What to produce —
Show every line of the data that contains the string "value".

Provided material —
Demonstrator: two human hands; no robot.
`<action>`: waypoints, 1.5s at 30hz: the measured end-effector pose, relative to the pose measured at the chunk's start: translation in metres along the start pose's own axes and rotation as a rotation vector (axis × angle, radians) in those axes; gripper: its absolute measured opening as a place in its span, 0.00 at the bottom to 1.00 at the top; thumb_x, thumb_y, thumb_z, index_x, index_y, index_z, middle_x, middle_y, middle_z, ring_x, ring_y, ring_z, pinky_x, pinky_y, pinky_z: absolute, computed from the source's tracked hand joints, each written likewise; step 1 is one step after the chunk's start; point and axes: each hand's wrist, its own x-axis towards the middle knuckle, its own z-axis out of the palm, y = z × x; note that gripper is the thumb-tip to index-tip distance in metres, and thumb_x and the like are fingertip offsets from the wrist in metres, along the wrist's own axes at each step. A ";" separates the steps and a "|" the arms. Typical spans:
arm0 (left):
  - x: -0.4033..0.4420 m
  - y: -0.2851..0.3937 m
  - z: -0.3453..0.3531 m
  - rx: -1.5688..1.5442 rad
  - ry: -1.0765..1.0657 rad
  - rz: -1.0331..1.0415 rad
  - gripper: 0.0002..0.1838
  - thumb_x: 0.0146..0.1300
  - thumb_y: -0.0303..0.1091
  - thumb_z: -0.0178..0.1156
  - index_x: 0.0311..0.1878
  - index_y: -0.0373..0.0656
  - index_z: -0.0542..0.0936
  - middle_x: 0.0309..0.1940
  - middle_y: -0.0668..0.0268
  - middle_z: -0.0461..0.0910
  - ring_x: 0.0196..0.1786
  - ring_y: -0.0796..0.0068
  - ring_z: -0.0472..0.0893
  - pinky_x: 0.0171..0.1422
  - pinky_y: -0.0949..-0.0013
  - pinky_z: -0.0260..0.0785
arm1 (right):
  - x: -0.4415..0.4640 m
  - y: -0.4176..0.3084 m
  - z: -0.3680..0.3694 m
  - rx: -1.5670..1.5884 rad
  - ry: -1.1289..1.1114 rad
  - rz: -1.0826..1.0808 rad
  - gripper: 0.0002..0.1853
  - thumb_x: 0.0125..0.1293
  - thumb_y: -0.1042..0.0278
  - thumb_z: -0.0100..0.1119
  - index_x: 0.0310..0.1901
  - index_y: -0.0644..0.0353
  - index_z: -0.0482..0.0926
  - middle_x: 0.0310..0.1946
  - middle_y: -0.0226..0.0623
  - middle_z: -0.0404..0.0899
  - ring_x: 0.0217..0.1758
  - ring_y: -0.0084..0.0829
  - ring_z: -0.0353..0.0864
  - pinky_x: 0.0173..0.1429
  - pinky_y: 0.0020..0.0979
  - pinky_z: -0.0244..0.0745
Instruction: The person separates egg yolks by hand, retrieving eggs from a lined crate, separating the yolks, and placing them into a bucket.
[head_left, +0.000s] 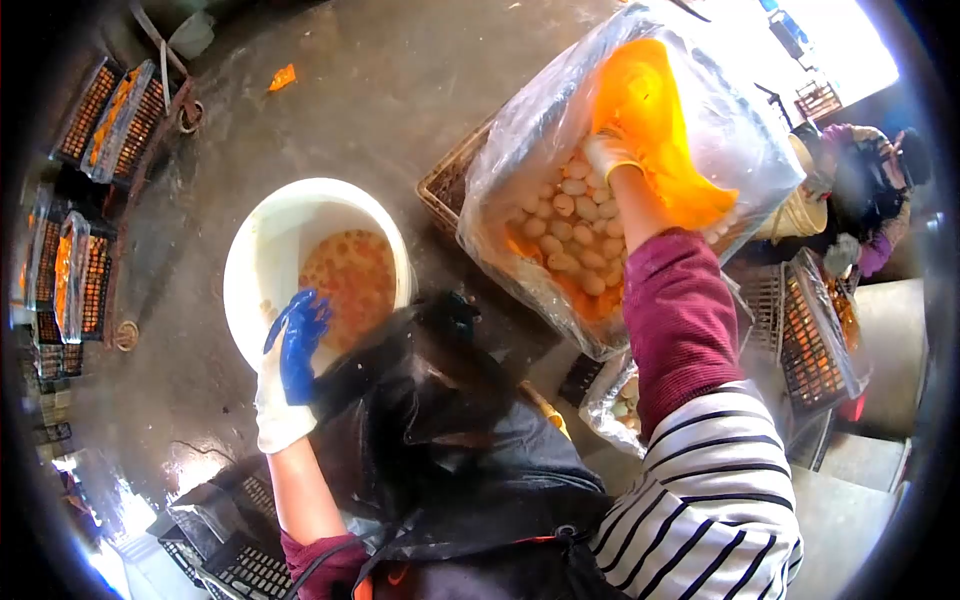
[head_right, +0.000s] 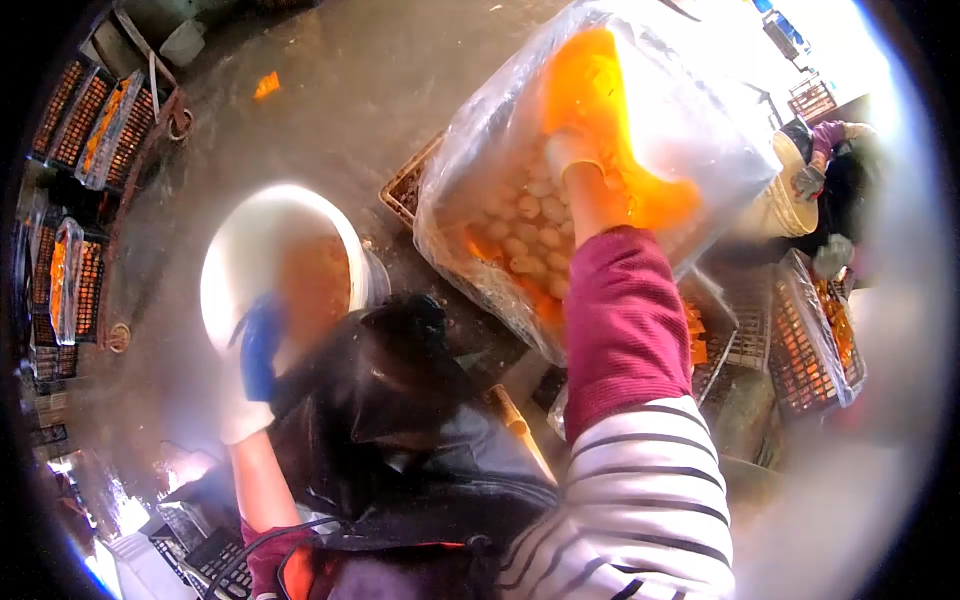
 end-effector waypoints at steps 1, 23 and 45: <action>0.004 -0.001 0.001 0.005 0.018 -0.015 0.22 0.70 0.37 0.46 0.60 0.31 0.67 0.55 0.56 0.73 0.57 0.64 0.75 0.62 0.67 0.65 | 0.004 -0.002 0.005 0.032 -0.038 0.012 0.16 0.62 0.61 0.51 0.47 0.62 0.75 0.37 0.45 0.79 0.43 0.39 0.80 0.42 0.38 0.73; -0.006 -0.015 -0.021 -0.044 0.042 0.074 0.20 0.68 0.38 0.50 0.56 0.33 0.72 0.49 0.57 0.78 0.51 0.65 0.78 0.55 0.68 0.70 | -0.171 -0.015 -0.017 -0.354 -0.249 -0.567 0.21 0.55 0.72 0.58 0.53 0.56 0.72 0.51 0.42 0.76 0.46 0.38 0.79 0.42 0.35 0.77; 0.024 -0.036 -0.024 -0.154 0.302 0.268 0.16 0.64 0.29 0.54 0.55 0.36 0.74 0.43 0.65 0.78 0.42 0.79 0.76 0.45 0.79 0.69 | -0.206 -0.343 -0.026 1.107 -0.705 -0.930 0.07 0.59 0.76 0.58 0.39 0.64 0.80 0.36 0.35 0.82 0.42 0.25 0.78 0.47 0.24 0.74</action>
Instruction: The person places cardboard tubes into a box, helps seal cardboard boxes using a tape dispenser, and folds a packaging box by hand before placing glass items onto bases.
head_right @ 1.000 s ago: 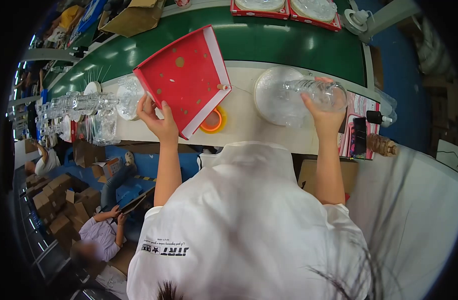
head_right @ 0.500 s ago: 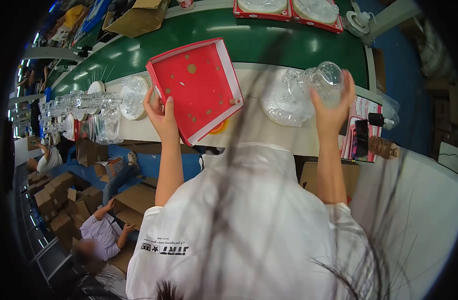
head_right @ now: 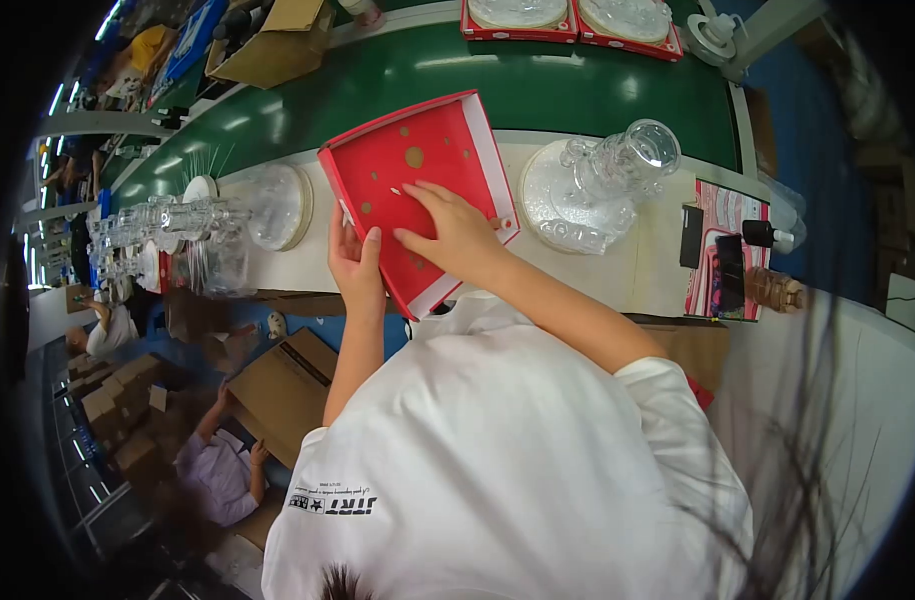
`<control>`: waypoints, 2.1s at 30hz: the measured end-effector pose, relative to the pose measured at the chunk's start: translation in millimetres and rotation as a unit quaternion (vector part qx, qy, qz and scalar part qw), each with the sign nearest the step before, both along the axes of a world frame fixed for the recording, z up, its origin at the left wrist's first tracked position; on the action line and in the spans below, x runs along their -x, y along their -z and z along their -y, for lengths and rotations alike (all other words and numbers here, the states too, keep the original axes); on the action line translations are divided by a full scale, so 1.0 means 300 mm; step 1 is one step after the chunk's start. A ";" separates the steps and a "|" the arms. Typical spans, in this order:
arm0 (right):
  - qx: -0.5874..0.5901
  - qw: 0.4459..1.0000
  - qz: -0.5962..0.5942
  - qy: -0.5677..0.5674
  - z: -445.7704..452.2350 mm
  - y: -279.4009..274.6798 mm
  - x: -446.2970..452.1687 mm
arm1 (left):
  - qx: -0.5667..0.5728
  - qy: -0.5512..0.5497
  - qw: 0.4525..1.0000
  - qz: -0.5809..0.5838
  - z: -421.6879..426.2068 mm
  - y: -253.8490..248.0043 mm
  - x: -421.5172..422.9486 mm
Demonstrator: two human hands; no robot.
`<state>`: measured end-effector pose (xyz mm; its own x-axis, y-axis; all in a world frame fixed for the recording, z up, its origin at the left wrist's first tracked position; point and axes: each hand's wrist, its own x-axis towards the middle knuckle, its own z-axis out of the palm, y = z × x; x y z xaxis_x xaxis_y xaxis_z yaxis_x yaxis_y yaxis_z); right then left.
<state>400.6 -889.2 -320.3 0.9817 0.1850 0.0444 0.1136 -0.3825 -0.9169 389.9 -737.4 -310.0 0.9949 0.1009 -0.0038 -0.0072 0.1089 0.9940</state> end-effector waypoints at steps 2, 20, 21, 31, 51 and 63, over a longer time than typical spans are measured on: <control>0.103 0.985 0.120 0.064 -0.043 0.020 -0.012 | 0.003 0.015 1.000 -0.016 0.016 -0.002 0.012; 0.207 0.978 0.038 0.019 -0.044 -0.042 -0.078 | -0.128 0.075 0.989 0.023 0.063 -0.019 0.038; 0.216 0.974 0.067 0.032 -0.054 -0.020 -0.076 | -0.138 0.081 0.987 0.032 0.063 -0.019 0.036; 0.223 0.967 0.110 0.048 -0.043 -0.030 -0.090 | -0.087 0.075 0.992 0.042 0.048 -0.021 0.023; 0.053 0.998 -0.007 -0.032 -0.046 -0.018 -0.047 | -0.304 0.029 0.952 0.008 0.001 -0.115 -0.014; -0.017 0.999 -0.028 0.008 -0.090 0.008 -0.035 | -0.358 0.054 0.932 -0.002 0.016 -0.132 -0.002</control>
<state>411.1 -862.1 -322.8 0.9858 0.1679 -0.0042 0.0562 -0.3531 -0.9339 390.4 -742.3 -270.3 0.9995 -0.0221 0.0213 -0.0302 -0.5826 0.8122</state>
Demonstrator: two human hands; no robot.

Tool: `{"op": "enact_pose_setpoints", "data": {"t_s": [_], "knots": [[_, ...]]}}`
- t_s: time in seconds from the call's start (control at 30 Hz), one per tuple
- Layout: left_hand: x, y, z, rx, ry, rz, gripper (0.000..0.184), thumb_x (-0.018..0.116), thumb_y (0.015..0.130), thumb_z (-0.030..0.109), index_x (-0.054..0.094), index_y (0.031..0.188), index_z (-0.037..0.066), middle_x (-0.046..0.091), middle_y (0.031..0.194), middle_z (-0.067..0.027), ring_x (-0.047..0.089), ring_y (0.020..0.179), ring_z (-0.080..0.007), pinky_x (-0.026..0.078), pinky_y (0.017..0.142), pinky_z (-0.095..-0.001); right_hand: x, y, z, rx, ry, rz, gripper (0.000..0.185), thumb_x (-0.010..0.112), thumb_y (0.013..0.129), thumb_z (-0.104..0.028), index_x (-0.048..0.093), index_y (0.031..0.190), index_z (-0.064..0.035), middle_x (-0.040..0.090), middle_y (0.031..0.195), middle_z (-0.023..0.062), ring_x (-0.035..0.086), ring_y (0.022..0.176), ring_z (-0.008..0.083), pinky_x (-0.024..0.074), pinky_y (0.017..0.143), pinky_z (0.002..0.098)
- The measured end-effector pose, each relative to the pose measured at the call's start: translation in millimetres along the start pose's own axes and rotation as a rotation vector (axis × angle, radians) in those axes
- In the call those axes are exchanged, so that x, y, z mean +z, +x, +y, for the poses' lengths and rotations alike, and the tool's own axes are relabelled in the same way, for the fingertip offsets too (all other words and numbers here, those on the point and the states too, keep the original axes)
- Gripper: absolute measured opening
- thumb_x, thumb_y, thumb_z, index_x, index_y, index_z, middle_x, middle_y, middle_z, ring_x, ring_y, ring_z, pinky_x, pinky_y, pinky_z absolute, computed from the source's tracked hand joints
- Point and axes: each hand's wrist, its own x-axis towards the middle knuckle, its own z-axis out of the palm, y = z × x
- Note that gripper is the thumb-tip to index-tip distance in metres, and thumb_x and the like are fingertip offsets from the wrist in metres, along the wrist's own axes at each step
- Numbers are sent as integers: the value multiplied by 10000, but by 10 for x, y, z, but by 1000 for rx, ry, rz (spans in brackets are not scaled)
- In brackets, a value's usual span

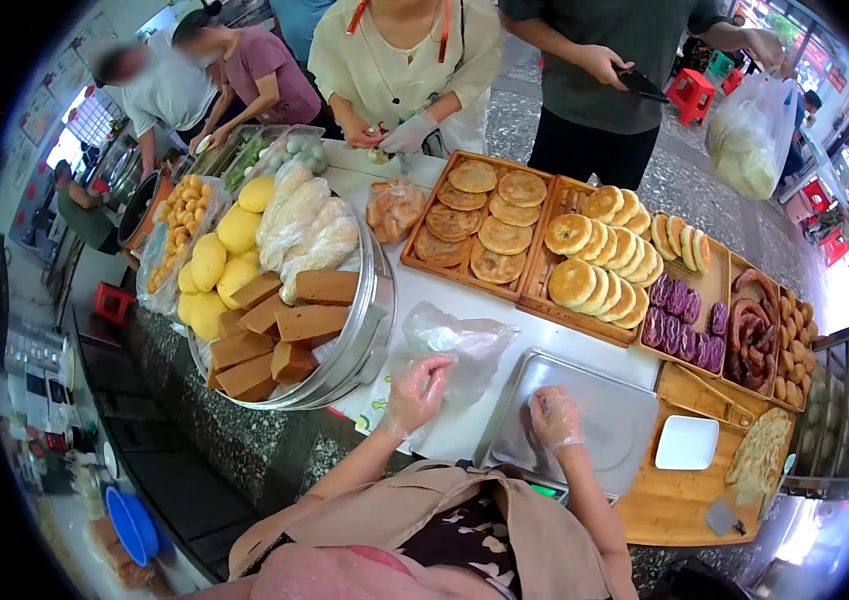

Output —
- Numbers are sent as integers: the value multiplied by 10000, but by 10 for x, y, z, but by 1000 for rx, ry, rz (spans in brackets are not scaled)
- In brackets, a value's usual span

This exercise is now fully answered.